→ Activity: Give only the number of lines in the records that include the string "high".

→ Entries shown:

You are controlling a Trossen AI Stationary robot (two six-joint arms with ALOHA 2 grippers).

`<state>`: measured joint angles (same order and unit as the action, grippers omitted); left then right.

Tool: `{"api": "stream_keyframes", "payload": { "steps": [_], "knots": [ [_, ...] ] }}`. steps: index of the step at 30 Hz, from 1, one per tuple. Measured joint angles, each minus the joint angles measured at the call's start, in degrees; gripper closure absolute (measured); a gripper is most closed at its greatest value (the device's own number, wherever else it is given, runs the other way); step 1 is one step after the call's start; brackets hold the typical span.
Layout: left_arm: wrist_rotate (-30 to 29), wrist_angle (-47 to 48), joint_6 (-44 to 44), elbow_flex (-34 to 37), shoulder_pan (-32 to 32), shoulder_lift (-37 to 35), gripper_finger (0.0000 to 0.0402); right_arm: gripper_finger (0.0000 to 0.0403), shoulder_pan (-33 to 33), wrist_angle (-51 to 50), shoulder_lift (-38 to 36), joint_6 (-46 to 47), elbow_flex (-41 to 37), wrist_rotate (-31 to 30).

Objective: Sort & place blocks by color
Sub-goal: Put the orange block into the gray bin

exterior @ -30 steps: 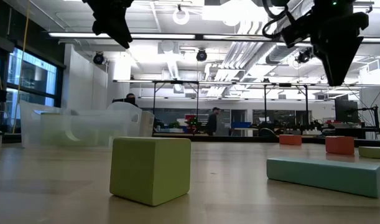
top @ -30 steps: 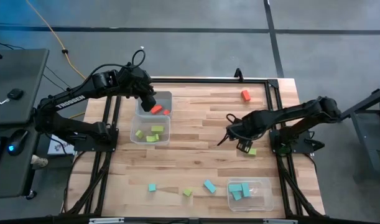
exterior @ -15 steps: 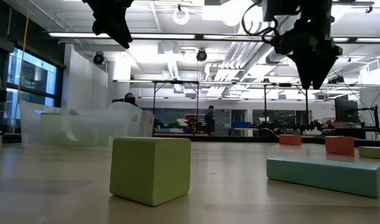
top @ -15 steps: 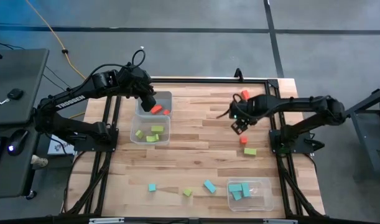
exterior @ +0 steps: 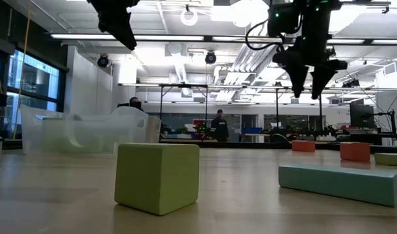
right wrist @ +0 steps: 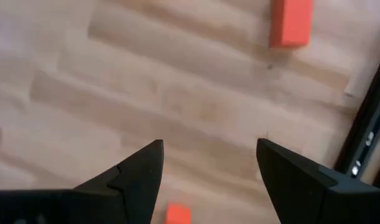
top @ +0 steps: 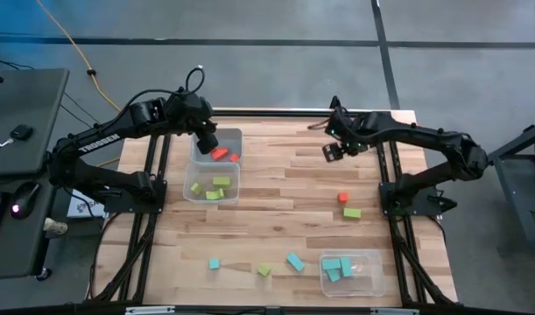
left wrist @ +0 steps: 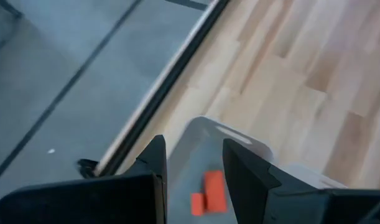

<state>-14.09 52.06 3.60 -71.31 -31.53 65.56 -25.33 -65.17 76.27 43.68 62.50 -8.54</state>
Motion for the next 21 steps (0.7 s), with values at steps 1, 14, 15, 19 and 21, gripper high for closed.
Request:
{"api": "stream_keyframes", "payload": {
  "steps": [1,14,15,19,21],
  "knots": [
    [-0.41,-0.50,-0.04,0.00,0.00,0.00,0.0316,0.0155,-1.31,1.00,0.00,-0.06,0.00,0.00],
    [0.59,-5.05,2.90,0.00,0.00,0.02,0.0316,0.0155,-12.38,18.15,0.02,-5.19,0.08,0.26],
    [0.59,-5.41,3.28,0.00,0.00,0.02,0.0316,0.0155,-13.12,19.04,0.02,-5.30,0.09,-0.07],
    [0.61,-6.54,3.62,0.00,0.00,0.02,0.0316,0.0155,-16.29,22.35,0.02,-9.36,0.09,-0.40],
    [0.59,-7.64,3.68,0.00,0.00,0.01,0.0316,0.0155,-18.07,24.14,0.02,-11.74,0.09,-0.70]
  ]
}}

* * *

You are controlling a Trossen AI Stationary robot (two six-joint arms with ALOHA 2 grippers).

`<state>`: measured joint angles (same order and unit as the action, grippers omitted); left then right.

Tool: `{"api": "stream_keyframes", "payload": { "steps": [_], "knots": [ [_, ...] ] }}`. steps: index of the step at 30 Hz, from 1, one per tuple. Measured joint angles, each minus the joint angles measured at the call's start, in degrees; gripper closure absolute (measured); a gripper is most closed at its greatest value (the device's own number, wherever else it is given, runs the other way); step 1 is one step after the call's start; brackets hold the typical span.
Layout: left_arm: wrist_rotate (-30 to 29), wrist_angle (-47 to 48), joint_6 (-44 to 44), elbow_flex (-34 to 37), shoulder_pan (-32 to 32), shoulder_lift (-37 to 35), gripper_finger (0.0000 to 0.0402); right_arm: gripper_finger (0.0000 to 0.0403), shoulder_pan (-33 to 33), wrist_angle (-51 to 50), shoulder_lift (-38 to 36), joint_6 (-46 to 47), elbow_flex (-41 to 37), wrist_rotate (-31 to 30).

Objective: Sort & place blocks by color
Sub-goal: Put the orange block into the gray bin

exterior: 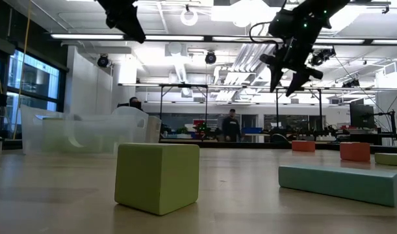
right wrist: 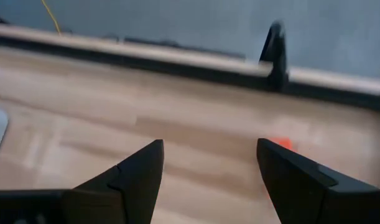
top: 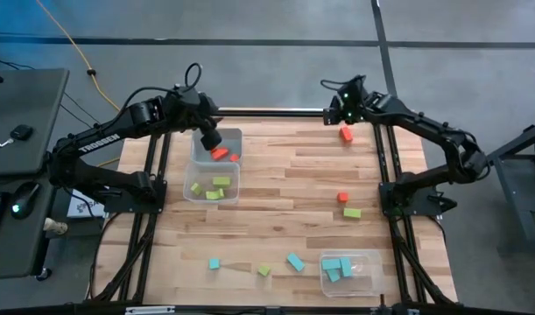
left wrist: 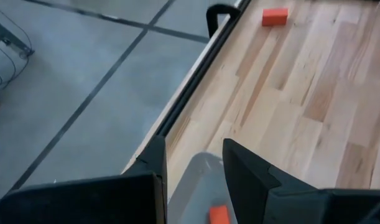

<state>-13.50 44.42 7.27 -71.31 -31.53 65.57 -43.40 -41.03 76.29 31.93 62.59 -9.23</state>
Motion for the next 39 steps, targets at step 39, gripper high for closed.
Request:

→ Task solution: 2